Tuesday, April 19, 2011

Annie Leibovitz & Chris Verene

Annie Leibovitz
When Leibovitz came to the United States she got a job at the Rolling Stone magazine just as a regular cast photographer. However, in 1973 she was bumped up by the publisher and became the chief photographer for the magazine, where her work helped shape the magazine into what it has become today. She is very well known for her photograph of John Lennon and Yoko Ono from 1980. After spending some time looking at her work, she really inspires me. I feel like one of my biggest challenges when taking pictures of people is putting them in an environment of their own. In her photographs it seems like she doesn't have any problem putting people in their own environment. And even if she doesn't place the subject in a environment of their own, she has the ability to tell a story in all her images. I really admire her work because she is doing something I wish I could do with all of my portraits. Out of all of her photographs, the one I saw that I liked the most was her famous photograph of John Lennon and Yoko Ono. After reading about this image I learned that at first both Lennon and Ono planned on being naked, however Leibovitz asked Ono to keep all her dark clothes on. The way she photographed them is amazing. She made it look as is Ono is just a giant cold, black, void and Lennon is gripping onto her for dear life. The only part of Ono's body you can see is her face and I don't think that just happened on accident, something that powerful had to have been planned. Plus, she took this photograph only 5 hours before he was shot and killed. It's absolutely amazing and will forever be a famous image.


Chris Verene
Verene is a very well-known American photographer that has been taking pictures since the mid 1990's. Chris is known for his Camera Club performance that started his Self-Esteem Salon and also his monograph about the Galesburg family. To this day, Verene's collections are still displayed in many New York studios and he continues to add more photographs to them as the years go by. What I enjoy about his work, is his ability to control the flash.
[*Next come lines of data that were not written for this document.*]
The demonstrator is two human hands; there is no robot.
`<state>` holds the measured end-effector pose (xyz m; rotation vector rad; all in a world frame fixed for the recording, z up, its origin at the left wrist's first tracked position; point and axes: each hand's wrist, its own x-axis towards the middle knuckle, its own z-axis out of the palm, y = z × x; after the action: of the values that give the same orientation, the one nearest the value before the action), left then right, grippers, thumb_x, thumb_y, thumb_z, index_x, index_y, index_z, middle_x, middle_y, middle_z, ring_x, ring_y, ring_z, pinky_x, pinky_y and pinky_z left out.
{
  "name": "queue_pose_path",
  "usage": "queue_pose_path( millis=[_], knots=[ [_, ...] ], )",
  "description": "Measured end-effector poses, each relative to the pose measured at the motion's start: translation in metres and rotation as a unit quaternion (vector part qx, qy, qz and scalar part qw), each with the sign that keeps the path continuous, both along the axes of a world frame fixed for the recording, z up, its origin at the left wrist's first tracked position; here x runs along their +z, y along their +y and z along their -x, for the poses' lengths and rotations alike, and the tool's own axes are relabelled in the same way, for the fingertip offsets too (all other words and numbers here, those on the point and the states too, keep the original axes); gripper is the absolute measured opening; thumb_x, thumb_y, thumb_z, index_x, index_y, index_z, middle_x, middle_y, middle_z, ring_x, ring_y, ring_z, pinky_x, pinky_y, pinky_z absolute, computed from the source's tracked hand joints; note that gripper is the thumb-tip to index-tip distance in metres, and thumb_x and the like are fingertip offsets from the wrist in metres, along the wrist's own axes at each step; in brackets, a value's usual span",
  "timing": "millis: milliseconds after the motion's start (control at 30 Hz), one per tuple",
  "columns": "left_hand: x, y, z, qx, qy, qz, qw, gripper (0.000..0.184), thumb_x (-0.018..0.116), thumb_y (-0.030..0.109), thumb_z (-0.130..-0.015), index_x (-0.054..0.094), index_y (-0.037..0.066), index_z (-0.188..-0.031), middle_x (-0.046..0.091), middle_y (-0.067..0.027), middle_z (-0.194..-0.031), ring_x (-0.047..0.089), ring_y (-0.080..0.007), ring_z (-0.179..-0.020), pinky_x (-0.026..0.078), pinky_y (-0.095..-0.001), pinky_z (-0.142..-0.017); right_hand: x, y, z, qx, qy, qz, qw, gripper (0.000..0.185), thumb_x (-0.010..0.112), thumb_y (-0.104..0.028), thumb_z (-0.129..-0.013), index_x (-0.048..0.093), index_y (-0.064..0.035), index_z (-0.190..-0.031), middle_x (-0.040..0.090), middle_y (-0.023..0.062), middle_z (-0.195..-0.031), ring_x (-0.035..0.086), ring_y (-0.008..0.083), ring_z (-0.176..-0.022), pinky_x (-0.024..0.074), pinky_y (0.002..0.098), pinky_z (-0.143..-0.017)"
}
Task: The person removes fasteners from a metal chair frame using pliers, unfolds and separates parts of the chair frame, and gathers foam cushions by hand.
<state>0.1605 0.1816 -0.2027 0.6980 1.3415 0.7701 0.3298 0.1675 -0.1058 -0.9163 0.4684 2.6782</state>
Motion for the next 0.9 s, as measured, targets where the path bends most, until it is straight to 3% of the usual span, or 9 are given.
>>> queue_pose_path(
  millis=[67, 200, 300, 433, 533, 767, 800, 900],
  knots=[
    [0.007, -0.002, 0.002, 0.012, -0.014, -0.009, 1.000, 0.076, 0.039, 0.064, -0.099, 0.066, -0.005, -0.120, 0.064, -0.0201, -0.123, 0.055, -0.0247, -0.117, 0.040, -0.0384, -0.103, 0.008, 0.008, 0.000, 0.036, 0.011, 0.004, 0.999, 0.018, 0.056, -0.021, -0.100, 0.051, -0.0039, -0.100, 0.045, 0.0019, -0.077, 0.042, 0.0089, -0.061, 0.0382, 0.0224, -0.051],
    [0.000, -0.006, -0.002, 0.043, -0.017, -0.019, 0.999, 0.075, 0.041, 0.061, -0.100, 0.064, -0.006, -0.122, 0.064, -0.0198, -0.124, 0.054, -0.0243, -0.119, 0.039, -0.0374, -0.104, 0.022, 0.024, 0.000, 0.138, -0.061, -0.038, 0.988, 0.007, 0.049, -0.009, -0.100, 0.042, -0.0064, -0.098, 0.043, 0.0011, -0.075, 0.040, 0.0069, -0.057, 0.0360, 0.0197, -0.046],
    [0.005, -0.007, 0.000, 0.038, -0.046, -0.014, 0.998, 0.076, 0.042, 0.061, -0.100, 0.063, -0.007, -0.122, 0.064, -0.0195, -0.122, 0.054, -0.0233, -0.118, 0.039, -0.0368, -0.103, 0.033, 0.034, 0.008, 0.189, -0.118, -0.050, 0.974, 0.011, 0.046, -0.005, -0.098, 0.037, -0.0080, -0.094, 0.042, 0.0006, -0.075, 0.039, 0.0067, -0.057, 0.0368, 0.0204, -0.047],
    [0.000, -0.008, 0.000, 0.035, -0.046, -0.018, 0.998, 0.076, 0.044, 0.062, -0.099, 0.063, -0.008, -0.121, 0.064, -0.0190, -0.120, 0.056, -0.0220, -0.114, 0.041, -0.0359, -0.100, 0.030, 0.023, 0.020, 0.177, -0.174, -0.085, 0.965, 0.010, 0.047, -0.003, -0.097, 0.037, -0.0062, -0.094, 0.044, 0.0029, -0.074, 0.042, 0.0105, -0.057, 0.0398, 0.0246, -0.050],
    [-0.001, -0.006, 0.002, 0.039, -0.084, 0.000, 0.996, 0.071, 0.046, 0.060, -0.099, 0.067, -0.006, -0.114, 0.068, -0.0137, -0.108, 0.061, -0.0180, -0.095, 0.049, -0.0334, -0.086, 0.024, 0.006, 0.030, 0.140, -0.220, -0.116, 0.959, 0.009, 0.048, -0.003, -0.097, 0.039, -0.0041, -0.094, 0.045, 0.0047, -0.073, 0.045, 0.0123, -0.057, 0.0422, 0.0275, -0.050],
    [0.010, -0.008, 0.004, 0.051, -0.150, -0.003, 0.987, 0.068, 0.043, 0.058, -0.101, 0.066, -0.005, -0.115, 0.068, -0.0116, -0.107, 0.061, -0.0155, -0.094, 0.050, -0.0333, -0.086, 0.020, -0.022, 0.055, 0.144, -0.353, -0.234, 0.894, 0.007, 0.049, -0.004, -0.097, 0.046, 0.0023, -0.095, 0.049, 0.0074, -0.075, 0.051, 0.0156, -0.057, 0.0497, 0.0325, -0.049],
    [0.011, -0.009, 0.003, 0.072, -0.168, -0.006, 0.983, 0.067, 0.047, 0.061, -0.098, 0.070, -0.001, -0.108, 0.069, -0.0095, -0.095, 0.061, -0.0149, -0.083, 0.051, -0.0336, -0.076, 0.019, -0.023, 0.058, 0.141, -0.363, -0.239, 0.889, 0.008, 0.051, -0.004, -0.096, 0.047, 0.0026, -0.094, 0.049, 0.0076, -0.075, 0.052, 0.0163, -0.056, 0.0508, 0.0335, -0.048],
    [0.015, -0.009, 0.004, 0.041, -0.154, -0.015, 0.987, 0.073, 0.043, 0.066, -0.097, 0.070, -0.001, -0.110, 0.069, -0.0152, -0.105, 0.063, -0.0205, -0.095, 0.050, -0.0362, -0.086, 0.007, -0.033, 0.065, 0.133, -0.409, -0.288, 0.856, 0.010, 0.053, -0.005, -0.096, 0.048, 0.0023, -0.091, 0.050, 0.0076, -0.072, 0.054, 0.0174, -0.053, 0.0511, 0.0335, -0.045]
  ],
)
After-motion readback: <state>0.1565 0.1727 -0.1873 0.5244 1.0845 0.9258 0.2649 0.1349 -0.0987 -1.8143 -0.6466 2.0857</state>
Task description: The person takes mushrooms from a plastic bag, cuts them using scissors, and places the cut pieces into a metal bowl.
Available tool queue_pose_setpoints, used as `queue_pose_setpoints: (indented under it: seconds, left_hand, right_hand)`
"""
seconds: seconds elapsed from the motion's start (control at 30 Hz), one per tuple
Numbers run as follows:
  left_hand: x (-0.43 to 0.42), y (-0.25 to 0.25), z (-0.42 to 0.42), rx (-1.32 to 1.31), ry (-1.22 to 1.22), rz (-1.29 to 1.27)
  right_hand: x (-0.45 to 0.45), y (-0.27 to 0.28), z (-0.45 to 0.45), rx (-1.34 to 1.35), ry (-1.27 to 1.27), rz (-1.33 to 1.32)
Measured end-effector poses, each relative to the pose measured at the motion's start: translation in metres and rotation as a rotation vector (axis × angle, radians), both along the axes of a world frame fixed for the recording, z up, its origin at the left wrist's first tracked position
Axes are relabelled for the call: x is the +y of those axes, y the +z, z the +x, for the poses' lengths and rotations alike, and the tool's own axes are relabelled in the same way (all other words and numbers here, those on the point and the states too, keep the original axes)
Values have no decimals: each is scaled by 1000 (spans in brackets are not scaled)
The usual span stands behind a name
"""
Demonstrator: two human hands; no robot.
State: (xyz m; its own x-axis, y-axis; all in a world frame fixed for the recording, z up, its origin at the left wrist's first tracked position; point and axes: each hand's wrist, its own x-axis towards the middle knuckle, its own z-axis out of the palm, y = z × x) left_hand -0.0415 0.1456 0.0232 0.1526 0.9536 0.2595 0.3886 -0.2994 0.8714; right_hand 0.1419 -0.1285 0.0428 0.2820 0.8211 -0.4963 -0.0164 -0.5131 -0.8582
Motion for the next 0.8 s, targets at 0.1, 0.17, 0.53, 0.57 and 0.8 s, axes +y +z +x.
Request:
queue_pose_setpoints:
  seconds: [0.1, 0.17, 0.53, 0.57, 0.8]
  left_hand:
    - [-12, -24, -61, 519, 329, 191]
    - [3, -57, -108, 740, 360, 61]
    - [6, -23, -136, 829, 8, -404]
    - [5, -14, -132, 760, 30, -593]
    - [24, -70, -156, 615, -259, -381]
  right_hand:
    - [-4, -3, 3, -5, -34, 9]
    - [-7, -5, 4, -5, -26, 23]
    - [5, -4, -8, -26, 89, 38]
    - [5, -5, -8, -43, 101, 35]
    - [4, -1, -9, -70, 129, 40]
At first it looks like his photos are a bit too bright, but all his images are the exact same, showing that he knows what he's doing and he's controlling that extra brightness. I also admire his ability to document a family's or community's spirits just through his images.  He doesn't sugar coat the American life in his photographs; he shows the nitty gritty of things not exactly everyone wants to see, but I think that is what makes his photographs so powerful. One of my favorite photographs of his is this image of the basement. I love how he took such a trashy and unpleasant place to photograph, and he turned it into a beautiful photograph. That's something I want to be able to do, so seeing images like this really inspire me. Another thing I really like about his photographs is how he puts little captions with them and writes about them. I always like to read what he has to say about them. It makes me a bit more interested.